ASSIGNMENT:
Within the material below, find each line bearing the word "blanket" and present it.

DATA LISTING:
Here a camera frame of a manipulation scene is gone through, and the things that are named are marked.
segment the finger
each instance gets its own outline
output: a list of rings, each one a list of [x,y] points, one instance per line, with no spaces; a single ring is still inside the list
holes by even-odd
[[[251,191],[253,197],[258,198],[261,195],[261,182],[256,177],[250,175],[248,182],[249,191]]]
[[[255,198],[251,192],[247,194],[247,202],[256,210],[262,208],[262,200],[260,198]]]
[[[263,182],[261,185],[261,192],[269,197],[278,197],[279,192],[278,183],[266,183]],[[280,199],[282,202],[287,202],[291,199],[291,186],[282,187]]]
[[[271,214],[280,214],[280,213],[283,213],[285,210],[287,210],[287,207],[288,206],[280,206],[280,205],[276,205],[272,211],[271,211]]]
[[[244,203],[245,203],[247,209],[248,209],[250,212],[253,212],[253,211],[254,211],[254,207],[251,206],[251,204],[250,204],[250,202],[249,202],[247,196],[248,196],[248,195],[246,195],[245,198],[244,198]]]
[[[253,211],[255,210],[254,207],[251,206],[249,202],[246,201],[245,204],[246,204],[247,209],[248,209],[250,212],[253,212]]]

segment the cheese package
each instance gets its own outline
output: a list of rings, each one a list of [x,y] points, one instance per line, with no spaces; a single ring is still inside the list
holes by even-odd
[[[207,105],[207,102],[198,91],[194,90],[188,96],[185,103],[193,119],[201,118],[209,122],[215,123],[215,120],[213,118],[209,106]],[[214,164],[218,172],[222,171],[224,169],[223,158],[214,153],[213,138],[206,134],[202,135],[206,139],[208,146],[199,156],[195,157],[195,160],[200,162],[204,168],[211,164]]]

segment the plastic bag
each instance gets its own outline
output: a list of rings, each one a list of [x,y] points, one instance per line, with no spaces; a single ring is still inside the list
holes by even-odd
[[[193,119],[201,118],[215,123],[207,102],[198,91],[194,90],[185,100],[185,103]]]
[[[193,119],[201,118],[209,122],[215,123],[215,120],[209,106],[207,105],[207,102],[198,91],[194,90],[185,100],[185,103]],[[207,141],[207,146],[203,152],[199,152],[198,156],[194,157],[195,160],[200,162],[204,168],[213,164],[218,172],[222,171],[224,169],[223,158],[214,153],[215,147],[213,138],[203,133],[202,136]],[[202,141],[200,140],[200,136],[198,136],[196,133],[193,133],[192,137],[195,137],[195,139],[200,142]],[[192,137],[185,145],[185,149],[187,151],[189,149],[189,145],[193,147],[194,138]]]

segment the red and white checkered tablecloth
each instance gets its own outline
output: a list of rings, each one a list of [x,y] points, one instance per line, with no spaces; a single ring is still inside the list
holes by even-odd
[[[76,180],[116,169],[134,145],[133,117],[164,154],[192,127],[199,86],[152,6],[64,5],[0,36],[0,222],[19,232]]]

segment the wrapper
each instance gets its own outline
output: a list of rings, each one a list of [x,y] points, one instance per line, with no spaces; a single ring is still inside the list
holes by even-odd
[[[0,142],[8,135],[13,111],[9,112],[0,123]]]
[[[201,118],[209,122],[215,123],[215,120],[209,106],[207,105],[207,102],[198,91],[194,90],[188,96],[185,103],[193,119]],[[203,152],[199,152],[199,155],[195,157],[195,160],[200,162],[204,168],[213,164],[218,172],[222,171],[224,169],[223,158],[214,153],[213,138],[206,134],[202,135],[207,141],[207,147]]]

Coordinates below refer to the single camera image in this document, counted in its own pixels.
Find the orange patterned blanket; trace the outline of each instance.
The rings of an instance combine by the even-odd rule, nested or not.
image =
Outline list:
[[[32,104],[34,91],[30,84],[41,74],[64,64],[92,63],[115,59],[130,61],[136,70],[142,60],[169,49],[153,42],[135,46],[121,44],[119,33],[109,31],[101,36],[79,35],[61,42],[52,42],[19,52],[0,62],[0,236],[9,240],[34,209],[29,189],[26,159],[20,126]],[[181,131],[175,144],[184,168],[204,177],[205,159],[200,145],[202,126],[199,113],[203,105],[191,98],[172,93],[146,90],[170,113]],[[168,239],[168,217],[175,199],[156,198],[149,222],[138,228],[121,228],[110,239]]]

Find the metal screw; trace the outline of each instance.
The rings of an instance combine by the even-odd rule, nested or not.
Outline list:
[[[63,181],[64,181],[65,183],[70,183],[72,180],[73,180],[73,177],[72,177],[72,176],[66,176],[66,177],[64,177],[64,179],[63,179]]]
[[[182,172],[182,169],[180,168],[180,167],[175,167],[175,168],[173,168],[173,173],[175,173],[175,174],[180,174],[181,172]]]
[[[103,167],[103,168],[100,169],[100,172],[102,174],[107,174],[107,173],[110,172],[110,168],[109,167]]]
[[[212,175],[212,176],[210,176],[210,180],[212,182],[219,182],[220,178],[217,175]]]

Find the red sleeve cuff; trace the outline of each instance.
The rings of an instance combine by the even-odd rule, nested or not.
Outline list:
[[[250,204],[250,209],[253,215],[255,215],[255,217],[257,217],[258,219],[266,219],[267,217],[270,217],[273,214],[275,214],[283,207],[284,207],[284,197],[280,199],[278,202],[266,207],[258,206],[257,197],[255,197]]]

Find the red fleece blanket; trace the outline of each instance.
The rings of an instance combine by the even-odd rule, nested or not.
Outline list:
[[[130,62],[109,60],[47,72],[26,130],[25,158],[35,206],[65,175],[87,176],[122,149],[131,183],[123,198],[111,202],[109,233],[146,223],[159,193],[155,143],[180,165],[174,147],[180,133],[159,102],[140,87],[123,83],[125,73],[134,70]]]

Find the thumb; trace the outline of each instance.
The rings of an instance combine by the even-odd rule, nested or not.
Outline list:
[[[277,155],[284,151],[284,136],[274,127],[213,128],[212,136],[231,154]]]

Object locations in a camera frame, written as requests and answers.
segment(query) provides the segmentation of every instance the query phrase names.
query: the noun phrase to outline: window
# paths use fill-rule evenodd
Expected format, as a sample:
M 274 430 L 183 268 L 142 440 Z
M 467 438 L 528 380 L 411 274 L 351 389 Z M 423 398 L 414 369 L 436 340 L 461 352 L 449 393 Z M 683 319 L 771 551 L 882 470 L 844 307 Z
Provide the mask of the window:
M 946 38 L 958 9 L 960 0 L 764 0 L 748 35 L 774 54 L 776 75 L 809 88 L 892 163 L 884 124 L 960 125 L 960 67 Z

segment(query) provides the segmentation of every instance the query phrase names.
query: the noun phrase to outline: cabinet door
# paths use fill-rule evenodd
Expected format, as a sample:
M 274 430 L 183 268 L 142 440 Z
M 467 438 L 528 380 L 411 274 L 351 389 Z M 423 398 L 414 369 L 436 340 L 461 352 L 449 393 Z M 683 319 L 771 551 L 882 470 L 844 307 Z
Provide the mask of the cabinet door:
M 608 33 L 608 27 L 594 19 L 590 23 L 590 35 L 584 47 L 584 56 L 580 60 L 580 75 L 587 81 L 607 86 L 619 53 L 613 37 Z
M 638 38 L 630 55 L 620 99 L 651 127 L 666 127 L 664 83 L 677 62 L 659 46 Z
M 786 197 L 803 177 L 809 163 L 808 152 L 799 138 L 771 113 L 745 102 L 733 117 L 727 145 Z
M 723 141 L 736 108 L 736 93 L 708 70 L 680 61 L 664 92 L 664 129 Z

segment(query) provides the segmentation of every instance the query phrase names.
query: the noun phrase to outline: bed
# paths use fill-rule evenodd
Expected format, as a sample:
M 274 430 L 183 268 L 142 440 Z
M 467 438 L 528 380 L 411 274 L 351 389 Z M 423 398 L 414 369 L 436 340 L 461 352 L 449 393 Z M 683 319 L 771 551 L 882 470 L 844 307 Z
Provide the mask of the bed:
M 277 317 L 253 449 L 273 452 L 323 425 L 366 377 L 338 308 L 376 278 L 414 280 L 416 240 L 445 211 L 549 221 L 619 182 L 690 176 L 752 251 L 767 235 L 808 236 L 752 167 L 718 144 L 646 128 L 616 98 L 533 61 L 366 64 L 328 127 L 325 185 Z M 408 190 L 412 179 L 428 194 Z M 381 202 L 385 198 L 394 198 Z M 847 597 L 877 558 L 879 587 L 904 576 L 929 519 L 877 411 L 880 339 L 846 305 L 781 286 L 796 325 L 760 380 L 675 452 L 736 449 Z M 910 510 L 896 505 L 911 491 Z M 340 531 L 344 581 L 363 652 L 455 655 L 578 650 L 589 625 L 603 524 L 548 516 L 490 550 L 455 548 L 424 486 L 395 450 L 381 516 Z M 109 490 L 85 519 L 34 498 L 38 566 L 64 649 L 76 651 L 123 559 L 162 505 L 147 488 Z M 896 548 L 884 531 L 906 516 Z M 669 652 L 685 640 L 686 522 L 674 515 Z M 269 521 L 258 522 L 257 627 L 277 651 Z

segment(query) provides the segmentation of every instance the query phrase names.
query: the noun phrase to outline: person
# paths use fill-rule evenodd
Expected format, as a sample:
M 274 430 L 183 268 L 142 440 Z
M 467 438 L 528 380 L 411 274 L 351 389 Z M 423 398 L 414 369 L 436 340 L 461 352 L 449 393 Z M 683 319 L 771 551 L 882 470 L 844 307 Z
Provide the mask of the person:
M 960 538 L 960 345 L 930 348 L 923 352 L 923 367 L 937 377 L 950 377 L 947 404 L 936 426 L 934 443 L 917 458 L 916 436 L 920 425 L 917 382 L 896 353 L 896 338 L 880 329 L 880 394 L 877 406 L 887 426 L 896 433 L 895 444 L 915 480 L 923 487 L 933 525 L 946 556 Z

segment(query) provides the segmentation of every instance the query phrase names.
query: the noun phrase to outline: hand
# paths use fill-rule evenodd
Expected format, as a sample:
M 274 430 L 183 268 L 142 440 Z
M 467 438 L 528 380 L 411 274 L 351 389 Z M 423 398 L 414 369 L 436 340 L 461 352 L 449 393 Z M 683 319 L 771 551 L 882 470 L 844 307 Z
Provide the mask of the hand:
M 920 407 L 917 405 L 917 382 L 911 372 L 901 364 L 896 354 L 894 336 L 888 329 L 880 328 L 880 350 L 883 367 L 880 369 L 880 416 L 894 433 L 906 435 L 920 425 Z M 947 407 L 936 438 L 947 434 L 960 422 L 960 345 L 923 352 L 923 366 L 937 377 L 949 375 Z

RESPONSE TO THE TASK:
Find the orange patterned blanket; trace the outline of each instance.
Find the red fleece blanket; trace the outline of each instance.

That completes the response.